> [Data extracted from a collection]
------

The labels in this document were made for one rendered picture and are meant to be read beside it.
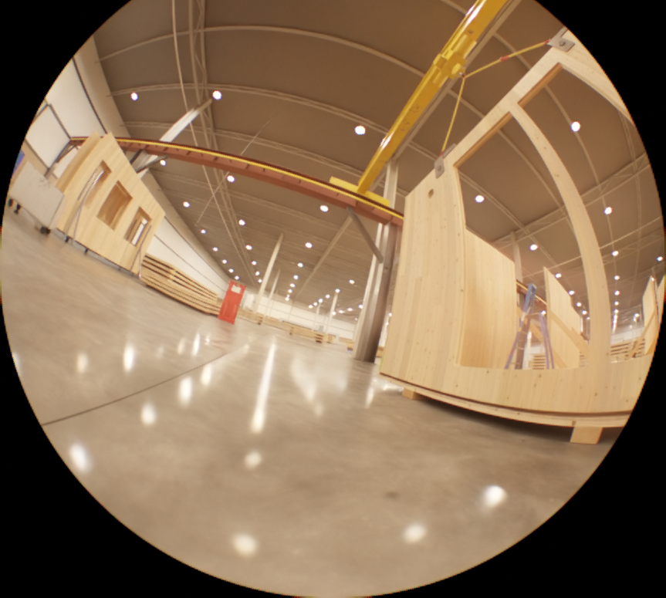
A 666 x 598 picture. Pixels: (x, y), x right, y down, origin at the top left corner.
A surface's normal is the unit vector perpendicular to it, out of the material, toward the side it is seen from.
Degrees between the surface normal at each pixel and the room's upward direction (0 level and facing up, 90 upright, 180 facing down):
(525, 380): 90
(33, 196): 90
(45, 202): 90
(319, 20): 180
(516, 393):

------

> [Work to be completed]
Your job is to copy out every line from the records above that has the word "surface".

> [Solution below]
A surface's normal is the unit vector perpendicular to it, out of the material, toward the side it is seen from.
Degrees between the surface normal at each pixel and the room's upward direction (0 level and facing up, 90 upright, 180 facing down):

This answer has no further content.